Languages start with nouns.  Children gain control over their world by learning to name it.

They begin with nouns and so should you.  You can start by writing natural language sentences about your domain, or better still by reading sentences written by your domain experts. Underline the nouns.  Some will appear regularly and this is a strong clue that they should appear in your language.

#2 And then verbs

Verbs are either domain specific (e.g. "confirm", "hedge", "closeout" in a trading system) or generic (e.g. "create", "modify", "save").

For the generic verbs,  consistency is more important than accuracy.  It doesn't much matter whether you say "modify", "alter", "change": just use one consistently.
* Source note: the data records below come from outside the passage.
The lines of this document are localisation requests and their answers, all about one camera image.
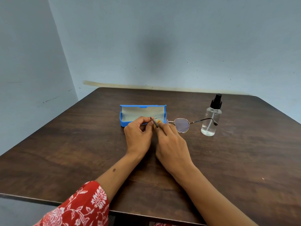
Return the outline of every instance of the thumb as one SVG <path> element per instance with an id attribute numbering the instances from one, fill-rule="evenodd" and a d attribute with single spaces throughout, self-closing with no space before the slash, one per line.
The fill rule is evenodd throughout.
<path id="1" fill-rule="evenodd" d="M 148 122 L 148 124 L 146 125 L 146 127 L 145 127 L 145 133 L 146 134 L 152 134 L 153 133 L 153 130 L 152 130 L 152 122 Z"/>

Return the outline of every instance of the eyeglasses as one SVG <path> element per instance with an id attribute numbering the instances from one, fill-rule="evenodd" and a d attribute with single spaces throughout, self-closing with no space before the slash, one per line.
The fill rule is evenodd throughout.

For domain specific verbs we are looking for phrases that appear natural to the domain experts.  Again, read real descriptions about the domain and identify key verbs.

#3 Banish synonyms

There isn't a problem domain in existence where people don't frequently use two words (largely) interchangeably.  You need to play the benevolent dictator and decree that, henceforth, only one shall be used.  How you decide which is a separate matter, but for now the objective is a single word for a single concept.

It is tempting to "support both", to give people the flexibility to use either one of a range of terms.  However, this not only drives up implementation costs and leads to confusion, but you could be potentially harbouring a subtle distinction.

A User says X sometimes and Y on other occasions.  You think X and Y are synonyms and treat them as such.  The user perceives a subtle distinction and is dutifully choosing his or her words carefully and it is all for nought; the distinction is lost on you.

Banish the use of Y.  If someone is told they must always use X, they will most likely tell you if there is a distinction to be made.

If you keep both, it's because you now know they are not synonyms

#4 Avoid pronouns

In the following scenario the use of "it" is unambiguous - it refers to a contract

pronouns-1.PNG

If we have a subsequent scenario...

pronouns-2.PNG

... then within the context of the scenario the "it" is also unambiguous.

However, SpecFlow does not naturally limit the scope of the step definitions to be local to the scenario and therefore, taken together, these scenarios have multiple (and therefore ambiguous) definitions of "I save it" and "it is saved successfully".

By adopting a slightly different style (that of avoiding pronouns), this ambiguity can be removed with negligible impact on readability, thus:

#5 Make it personal

Compare the following two partial scenarios

Version 2 is preferred because it makes a stronger statement; it states that it is a trader that performs the validation; not just any old user.

Put version 1 in front of a domain expert and they might assume that you meant "trader" when you wrote "a user" and your subtle misunderstanding (that any user can validate a trade) goes undetected.

There are different ways of conveying that a particular type of user is the subject of the scenario.  What matters is that, somehow, your language allows the role of specific users to be conveyed.